Ver aquele rapaz saudável do trem daquela maneira me angustiava. Agulhas, medos, soros, oxigênios, solidão. O tempo que Michel foi mantido internado, sua saúde estabilizou, ainda que num nível inferior ao desejável para um quadro clínico saudável. Sendo assim, recebeu alta e o direito de passar seu aniversário em casa.

Comemoraram com moderação, felicidade e esperança. Sentaram-se frente a frente, muito satisfeitos com a oportunidade de estarem juntos novamente no ambiente que foi cenário de inesquecíveis lembranças. Relembravam momentos engraçados, difíceis de lidar, segredos repartidos, juras eternas. Giorge fazia cócegas em Michel, que ria com a pureza de um anjo alado.

Brincaram de adivinhar pensamentos. Giorge vendou a visão de Michel com suas mãos. Mas o menino não conseguia decifrar qualquer coisa. Revelou a resposta, então, no tom de ternura, dizendo que o amava e pensara nisso nos meses que se passaram. Retirou os dedos do seu rosto e disse:

- Vou te amar além dessa vida!

Michel não abriu mais seus olhos.

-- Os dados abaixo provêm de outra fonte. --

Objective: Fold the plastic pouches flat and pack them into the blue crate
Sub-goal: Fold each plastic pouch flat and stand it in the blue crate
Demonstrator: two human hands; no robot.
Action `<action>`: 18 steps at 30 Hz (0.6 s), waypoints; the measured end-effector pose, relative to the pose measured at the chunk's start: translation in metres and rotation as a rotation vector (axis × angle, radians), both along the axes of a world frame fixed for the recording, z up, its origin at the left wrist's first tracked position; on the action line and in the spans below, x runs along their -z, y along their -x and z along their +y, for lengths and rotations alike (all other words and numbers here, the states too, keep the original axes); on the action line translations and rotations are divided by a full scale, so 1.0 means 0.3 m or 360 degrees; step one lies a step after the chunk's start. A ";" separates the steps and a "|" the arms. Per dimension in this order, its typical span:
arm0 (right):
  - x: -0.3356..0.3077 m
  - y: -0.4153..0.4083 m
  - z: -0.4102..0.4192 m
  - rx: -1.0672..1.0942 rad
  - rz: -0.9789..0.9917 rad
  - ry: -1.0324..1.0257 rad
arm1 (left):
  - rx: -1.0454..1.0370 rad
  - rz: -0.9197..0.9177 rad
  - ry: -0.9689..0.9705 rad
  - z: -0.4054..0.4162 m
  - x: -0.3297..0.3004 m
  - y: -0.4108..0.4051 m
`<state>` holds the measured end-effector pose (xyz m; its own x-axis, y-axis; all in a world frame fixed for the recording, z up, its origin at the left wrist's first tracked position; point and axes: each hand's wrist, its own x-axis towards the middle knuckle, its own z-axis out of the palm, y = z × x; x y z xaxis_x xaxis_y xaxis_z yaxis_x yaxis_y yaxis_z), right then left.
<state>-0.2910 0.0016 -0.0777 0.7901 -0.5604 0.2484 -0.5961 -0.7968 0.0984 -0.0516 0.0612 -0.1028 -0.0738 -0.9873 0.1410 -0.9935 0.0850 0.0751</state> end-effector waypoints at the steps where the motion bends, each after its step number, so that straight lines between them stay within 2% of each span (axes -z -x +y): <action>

Giorge tentou adivinhar o significado da lágrima que escorria do rosto pálido que esmaecia.

Ao ler uma carta que estava no bolso de Michel, Giorge percebeu que a água que rolou naquele rosto dócil fora de arrependimento. A doença que o definhou dava continuidade.

“Sinto muito, meu herói. Não tive coragem para lhe dizer o segredo que me batia com sete tapas de terra. Todas me empurrando chão abaixo. Eu adquiri um vírus mortal e inescrupuloso. Agora é você quem vai carregá-lo por culpa minha, mas essa não é a herança que deixo para ti. Viva com o amor verdadeiro que devotei em nós. Vamos nos encontrar outra vez no mesmo vagão, em direção a um lugar desconhecido. Obrigado por tudo!”


Giorge chorou com todas as forças que ainda o estruturava. Aquelas palavras demoliram-no. Afundou-se na tristeza mais e mais e mais. Dias após dias. Vidas após vidas. Queria ir de encontro ao seu companheiro.

Tivemos um único encontro, após o funeral, quando fiquei sabendo detalhadamente o que acontecera. Desde então, ele esperara a hora do embarque. A viagem estava mais perto do início do que pudera imaginar.

"ESTAÇÃO DE EMBARQUE". Leu em pensamento antes de seguir em viagem, certo dia.